左がImportでサンプルファイルを読みこんだもの、右がさっき書いたCocoa/Objective-CのオブジェクトがGraphicsComplexを(文字列として)出力したものをMathematicaに読んで表示したもの。これだけみればちゃんとできていそう。
その、読み込み用クラスのヘッダは
@class FGStringEnumerator; @interface FGPlyParser : NSObject { FGStringEnumerator *strEnum; NSMutableDictionary *parsedDic; } - (id)initWithURL:(NSURL *)url error:(NSError **)error; - (NSDictionary *)parseResult; - (NSString *)mathematicaGraphicsComplexFormat;みたいな感じ。本来なら結果を要求されたらファイルを読んで解析する、というふうな書き方をすべきなんだけど、めんどくさいのと実際にはこのクラスのインスタンスを作ったらすぐ解析結果を要求してインスタンスは捨てる、というのが普通だろうから、init...の中で全部やってしまった。良い子はマネをしないように。
また、この下請けクラスとして
@interface FGStringEnumerator : NSObject { NSString *contents; NSArray *lastWords; NSRange enumRange; NSUInteger lineNumber; } - (id)initWithURL:(NSURL *)url error:(NSError **)error; - (NSString *)nextLine; // return nil if eof - (NSString *)wordAtIndex:(NSUInteger)index; - (NSUInteger)numberOfWordsInCurrentLine; - (NSUInteger)currentLineNumber; - (NSString *)headWord; - (NSString *)firstWord; - (NSString *)secondWord; @endみたいなのを作った。これはファイルから読み込んだ文字列を行ごとに分けて、さらにその行にある単語を別々に取り出せるようにした簡単なクラス。こういうのは似たようなのを何度も書いたような気がする。

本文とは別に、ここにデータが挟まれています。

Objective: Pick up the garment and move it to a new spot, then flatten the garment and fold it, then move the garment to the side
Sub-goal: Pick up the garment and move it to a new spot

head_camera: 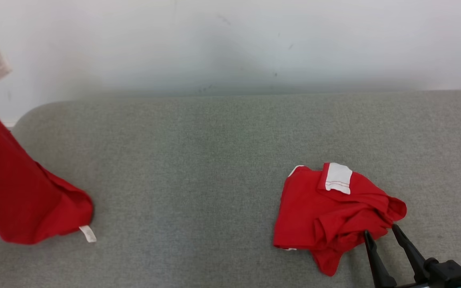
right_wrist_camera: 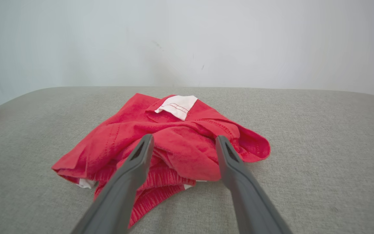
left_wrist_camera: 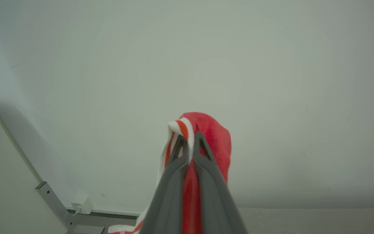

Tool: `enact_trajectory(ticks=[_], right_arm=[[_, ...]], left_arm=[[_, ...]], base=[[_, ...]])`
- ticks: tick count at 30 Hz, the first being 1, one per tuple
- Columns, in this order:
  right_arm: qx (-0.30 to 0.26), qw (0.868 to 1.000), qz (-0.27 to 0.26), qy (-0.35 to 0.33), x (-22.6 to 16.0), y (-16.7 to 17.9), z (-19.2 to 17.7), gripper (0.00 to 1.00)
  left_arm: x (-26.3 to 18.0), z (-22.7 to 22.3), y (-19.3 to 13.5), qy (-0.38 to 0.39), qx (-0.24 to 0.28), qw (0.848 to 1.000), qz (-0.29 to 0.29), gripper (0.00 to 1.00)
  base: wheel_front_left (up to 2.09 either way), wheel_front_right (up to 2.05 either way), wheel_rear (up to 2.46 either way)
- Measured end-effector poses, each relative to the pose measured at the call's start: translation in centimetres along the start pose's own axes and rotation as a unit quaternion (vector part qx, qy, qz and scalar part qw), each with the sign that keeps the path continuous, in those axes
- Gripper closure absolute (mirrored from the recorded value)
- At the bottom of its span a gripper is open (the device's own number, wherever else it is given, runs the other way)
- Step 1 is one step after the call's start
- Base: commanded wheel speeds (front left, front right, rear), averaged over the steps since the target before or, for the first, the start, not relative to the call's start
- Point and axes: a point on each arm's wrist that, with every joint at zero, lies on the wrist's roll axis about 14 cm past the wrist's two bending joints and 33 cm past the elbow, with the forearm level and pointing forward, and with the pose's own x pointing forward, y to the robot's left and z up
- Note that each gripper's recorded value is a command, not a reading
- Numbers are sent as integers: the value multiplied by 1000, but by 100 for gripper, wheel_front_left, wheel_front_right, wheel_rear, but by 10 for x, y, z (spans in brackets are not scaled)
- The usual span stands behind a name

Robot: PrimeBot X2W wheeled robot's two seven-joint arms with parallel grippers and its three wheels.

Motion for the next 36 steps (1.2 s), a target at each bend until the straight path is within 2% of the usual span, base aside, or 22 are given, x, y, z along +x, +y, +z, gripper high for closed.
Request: enact_trajectory(ticks=[4, 8, 13, 15, 16, 18, 19, 20, 25, 31, 36], right_arm=[[1, 1000, -3, 7, 2, -3, -5, 0], [0, 1000, -7, 13, 6, -8, -8, 0], [0, 1000, -11, 22, 8, -13, -14, 0], [-1, 1000, -12, 21, 9, -14, -13, 0], [-2, 1000, -14, 22, 9, -16, -13, 0], [-2, 1000, -18, 24, 7, -18, -14, 0], [-3, 1000, -19, 24, 6, -20, -14, 0], [-4, 999, -21, 24, 6, -21, -14, 0], [-6, 1000, -23, 19, 2, -22, -10, 0], [-7, 1000, -28, 3, -5, -22, 0, 0], [-11, 999, -35, -15, -15, -25, 12, 0]], left_arm=[[2, -57, 19, 65, -6, 997, 33, 100], [-3, -123, 7, 136, -24, 990, 24, 100], [-23, -206, -11, 230, -43, 972, 24, 100], [-31, -231, -17, 257, -57, 964, 30, 94], [-35, -241, -21, 268, -59, 961, 30, 87], [-40, -256, -27, 281, -65, 957, 31, 54], [-43, -261, -30, 287, -64, 955, 29, 25], [-46, -265, -32, 293, -65, 953, 28, 0], [-53, -271, -32, 298, -65, 952, 32, 0], [-48, -246, -42, 239, -67, 969, 17, 0], [-45, -206, -73, 152, -75, 985, -28, 0]], base=[[0, 0, 0], [0, 0, 0], [0, 0, 0], [0, 0, 0], [0, 0, 0], [0, 0, 0], [0, 0, 0], [0, 0, 0], [0, 0, 0], [0, 0, 0], [0, 0, 0]])
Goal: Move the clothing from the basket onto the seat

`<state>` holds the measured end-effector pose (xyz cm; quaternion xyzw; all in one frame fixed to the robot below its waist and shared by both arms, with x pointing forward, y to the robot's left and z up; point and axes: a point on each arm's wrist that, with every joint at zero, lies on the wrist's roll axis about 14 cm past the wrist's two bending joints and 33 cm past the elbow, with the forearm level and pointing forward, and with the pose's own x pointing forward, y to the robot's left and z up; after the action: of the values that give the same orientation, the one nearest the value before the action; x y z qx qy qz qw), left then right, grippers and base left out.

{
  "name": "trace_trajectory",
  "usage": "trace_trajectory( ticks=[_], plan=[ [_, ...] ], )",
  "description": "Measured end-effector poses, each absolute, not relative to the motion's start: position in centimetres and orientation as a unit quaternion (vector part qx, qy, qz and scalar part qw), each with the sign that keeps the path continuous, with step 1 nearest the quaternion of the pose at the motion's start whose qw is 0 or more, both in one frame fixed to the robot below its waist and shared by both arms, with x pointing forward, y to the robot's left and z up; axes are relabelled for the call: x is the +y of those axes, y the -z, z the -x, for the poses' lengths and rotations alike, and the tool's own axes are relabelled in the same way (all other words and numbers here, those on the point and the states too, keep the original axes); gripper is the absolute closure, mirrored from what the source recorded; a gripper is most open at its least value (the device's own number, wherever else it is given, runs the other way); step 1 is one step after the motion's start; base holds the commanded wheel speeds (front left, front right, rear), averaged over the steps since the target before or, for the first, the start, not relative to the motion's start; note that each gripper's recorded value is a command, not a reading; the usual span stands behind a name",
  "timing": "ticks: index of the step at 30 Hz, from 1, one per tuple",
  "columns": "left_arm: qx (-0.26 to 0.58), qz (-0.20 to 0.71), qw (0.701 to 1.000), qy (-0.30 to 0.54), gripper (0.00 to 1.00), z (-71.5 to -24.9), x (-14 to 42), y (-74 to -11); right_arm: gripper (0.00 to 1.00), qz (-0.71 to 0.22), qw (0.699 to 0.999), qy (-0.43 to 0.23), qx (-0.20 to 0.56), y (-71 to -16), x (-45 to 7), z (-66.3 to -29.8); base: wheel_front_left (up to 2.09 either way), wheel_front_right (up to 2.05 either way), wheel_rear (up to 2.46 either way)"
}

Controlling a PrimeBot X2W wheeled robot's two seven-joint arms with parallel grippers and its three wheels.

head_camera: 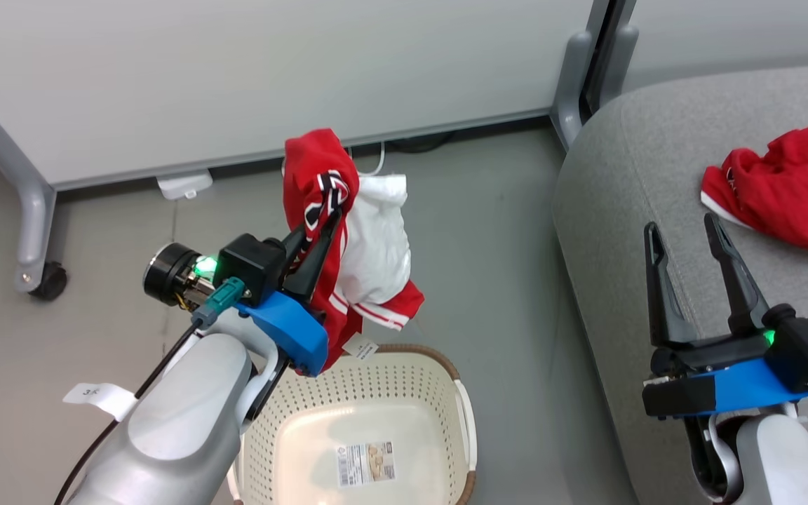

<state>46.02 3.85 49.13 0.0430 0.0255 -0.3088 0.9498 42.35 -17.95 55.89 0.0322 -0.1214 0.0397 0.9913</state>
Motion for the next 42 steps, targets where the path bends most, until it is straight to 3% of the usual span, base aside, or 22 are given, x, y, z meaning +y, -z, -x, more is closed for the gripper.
trace_trajectory(
  ticks=[17, 32, 42],
  plan=[
    [-0.108, 0.011, 0.941, 0.322, 1.00, -43.9, 1.5, -59.4, 0.00, -0.047, 0.990, -0.042, -0.129, -56.6, -17.6, -39.6, 0.00, 0.00, 0.00],
    [-0.114, 0.016, 0.937, 0.329, 1.00, -43.2, 1.0, -60.1, 0.00, -0.052, 0.989, -0.054, -0.124, -56.3, -16.7, -39.8, 0.00, 0.00, 0.00],
    [-0.106, 0.018, 0.937, 0.332, 1.00, -43.6, 0.8, -59.4, 0.00, -0.045, 0.978, -0.141, -0.147, -58.2, -11.7, -41.4, 0.00, 0.00, 0.00]
  ],
)
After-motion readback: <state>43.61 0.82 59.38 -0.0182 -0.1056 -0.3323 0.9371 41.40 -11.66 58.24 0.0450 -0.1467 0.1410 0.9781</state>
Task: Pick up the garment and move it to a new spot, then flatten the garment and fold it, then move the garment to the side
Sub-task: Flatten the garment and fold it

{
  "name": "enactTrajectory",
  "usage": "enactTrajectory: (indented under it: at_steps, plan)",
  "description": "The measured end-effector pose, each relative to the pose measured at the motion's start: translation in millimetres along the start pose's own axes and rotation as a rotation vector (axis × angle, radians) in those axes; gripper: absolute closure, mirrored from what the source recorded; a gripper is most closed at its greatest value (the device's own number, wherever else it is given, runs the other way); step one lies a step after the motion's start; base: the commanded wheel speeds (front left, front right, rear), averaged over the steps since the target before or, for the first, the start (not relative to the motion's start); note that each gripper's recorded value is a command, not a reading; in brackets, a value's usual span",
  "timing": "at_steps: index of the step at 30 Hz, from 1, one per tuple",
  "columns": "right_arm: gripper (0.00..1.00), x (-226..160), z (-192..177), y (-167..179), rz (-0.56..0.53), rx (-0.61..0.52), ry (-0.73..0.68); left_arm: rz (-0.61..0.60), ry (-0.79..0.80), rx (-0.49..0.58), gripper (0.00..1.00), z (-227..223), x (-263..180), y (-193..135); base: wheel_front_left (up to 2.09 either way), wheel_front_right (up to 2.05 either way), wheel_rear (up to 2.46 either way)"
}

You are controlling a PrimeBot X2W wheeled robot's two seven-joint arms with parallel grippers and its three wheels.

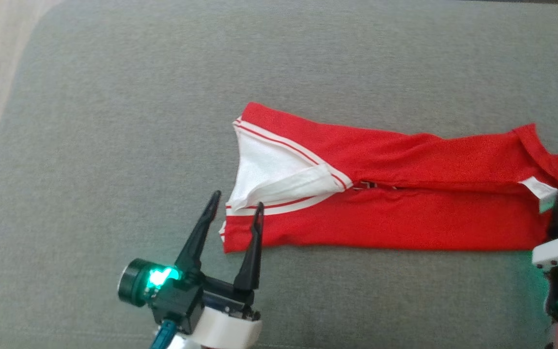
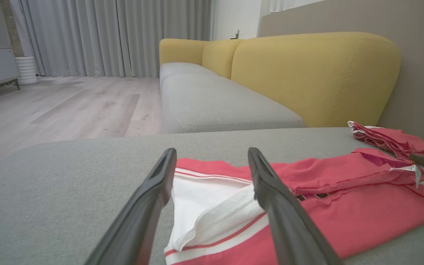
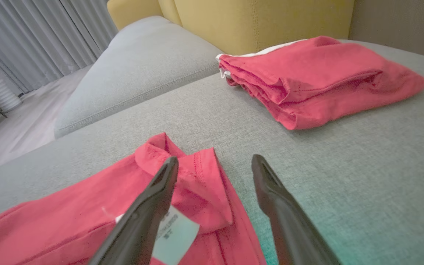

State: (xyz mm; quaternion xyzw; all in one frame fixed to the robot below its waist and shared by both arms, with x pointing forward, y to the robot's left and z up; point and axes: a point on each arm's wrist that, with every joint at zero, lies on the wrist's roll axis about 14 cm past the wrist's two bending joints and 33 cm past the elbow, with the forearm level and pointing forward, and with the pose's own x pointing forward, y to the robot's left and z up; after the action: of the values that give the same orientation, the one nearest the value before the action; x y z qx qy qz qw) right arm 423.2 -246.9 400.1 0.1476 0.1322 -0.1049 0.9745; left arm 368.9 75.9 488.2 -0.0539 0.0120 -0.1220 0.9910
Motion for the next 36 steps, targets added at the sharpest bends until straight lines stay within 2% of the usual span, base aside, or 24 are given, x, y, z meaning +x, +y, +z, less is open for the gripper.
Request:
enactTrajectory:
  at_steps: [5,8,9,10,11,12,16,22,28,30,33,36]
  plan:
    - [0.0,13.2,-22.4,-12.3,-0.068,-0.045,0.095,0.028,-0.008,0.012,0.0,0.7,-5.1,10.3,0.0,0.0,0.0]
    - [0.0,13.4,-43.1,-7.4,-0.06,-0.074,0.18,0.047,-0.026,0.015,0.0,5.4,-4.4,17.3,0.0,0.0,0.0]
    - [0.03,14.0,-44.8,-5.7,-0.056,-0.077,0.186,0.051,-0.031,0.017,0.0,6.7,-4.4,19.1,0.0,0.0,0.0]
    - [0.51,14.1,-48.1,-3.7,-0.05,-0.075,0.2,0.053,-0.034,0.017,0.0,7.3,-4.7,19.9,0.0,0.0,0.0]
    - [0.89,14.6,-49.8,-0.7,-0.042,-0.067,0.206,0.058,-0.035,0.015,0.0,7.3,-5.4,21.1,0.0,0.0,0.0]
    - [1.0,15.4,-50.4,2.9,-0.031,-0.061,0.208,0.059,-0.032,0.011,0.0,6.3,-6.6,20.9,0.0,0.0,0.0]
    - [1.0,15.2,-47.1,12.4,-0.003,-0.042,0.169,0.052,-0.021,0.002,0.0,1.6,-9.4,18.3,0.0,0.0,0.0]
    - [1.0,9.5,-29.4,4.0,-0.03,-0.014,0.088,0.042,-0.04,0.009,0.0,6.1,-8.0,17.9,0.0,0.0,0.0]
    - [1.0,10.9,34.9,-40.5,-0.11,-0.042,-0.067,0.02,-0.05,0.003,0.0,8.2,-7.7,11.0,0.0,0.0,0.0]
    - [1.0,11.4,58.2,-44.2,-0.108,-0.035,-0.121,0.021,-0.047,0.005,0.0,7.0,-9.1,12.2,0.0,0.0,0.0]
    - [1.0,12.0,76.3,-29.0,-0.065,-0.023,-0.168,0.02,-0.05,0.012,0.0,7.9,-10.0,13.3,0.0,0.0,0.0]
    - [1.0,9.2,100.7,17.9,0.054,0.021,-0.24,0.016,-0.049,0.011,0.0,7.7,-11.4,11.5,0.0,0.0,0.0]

これはずっと昔からこのサイトを参考にさせてもらって書いたもの。
ASCIIファイルを読んで解析するというのはよくやることなのに、Cocoa/Objective-Cでトークンにわけるってどうやるんだっけ?ってすぐなってしまう。こういうちょっとしたTipsをすぐ見ることができて、メンテされないまでも消さずに残してくれている、というのは僕のような記憶力の乏しいプログラマにはありがたい。
今回のCocoa/Objective-Cでのplyファイルの読み込みのソースは、ポリゴンレンダラ全体ができたら公開する。